Regarding AEM and SRE (Site Reliability Engineering) CultureMay 12, 2021
A few years back, someone (badly) explained Google’s operations team structure to me, telling me that Google called them “SRE’s” and it meant that developers were on-call, that nobody actually did operations work and their whole world is just developers on developers, and then developers all the way down.
As a multi-decade, traditional “ops” guy, I dismissed it as fanciful at the time, though did start to notice companies all over the place start to call their “ops” folk “SRE’s” regardless of whether that changed their job description. I gradually righted my mis-perception of what site reliability engineering is, but only just recently made time to read the O’Reilly Site Reliability Engineering book, thanks in part to the Audible version that I could listen to while on long bike rides. I wanted to share my thoughts on this as it relates to infrastructure for portly and natively cloud-unfriendly CMS implementations like Adobe Experience Manager.
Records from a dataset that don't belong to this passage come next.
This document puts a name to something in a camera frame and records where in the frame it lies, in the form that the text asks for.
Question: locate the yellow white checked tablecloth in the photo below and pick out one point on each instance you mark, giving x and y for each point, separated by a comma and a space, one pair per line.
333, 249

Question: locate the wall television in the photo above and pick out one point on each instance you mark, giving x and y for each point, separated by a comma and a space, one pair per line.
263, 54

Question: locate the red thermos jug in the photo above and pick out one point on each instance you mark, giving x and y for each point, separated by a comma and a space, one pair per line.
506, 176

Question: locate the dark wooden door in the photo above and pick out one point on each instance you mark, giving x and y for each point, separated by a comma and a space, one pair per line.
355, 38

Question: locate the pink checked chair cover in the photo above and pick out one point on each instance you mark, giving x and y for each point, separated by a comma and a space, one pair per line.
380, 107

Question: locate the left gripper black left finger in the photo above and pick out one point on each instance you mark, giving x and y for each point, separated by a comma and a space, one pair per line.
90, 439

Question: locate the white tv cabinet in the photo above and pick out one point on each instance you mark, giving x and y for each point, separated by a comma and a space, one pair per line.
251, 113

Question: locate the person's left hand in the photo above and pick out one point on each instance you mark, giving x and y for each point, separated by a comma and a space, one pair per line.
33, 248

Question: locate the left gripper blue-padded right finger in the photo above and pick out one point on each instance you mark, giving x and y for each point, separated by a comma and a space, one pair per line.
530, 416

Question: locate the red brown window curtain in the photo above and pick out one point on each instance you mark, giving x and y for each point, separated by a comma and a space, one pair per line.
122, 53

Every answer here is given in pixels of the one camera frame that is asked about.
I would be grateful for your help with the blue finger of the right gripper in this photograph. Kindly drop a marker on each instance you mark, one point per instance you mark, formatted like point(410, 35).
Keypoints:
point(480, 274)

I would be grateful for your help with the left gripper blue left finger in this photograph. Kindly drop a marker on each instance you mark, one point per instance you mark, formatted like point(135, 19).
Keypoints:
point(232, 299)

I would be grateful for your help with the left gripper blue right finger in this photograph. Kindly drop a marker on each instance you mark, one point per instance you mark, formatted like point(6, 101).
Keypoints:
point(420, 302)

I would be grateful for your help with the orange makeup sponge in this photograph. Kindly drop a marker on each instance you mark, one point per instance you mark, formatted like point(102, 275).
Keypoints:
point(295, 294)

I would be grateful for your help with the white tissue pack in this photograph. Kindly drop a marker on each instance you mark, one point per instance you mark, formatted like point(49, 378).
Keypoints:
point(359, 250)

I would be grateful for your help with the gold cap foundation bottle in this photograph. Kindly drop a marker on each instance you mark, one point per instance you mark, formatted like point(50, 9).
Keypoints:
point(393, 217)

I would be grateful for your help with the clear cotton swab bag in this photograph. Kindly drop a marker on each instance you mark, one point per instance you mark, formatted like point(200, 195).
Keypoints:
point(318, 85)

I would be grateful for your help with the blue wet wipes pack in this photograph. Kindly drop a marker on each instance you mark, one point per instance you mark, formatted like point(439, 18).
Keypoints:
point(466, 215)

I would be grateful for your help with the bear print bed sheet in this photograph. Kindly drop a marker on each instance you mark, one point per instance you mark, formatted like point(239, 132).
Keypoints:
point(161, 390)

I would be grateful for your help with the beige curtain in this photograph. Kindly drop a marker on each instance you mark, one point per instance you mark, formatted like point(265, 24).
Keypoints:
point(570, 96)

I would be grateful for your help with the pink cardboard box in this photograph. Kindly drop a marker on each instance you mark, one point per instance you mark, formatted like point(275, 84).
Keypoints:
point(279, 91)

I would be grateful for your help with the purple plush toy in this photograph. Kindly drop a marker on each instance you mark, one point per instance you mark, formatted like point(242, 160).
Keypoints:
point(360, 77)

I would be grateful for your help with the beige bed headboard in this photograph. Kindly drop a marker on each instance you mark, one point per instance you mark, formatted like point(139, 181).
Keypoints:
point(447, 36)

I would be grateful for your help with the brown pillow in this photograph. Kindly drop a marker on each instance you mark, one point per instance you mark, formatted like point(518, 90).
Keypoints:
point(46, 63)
What is Site Reliability Engineering?
SRE is a term (and an associated job role) for the engineers whose job it is to enable the business they’re working for by making a desired service run smoothly and reliably. This also may be what operations folks like myself thought they’ve been doing all along (mom, can I be called an SRE too?) but there are a few key differences that define the SRE approach (mostly, in this case, shamelessly lifted from The Site Reliability Engineering Workbook:
- Operations is a Software Problem: The basic tenet of SRE is that doing operations well is treating it like a software problem. SRE should use software engineering approaches to solve problems in operations.
- Manage by Service Level Objectives (SLOs): SRE does not attempt to give everything 100% availability. Instead, the product team and the SRE team select an appropriate availability target for the service and its user base, and the service is managed to that SLO.
- Work to Minimize Toil: Operations work is classically rich in repetitive, required work. In SRE, the principle is that if a machine can perform a desired operation, then a machine often should. The distinction between SRE and other non-SRE orgs is that in traditional ops the toil IS the job, and that’s what you’re paying a person to do, whereas in SRE any time you’re spent doing repetitive toil is time you’re taking away from your primary job of engineering services to be more reliable.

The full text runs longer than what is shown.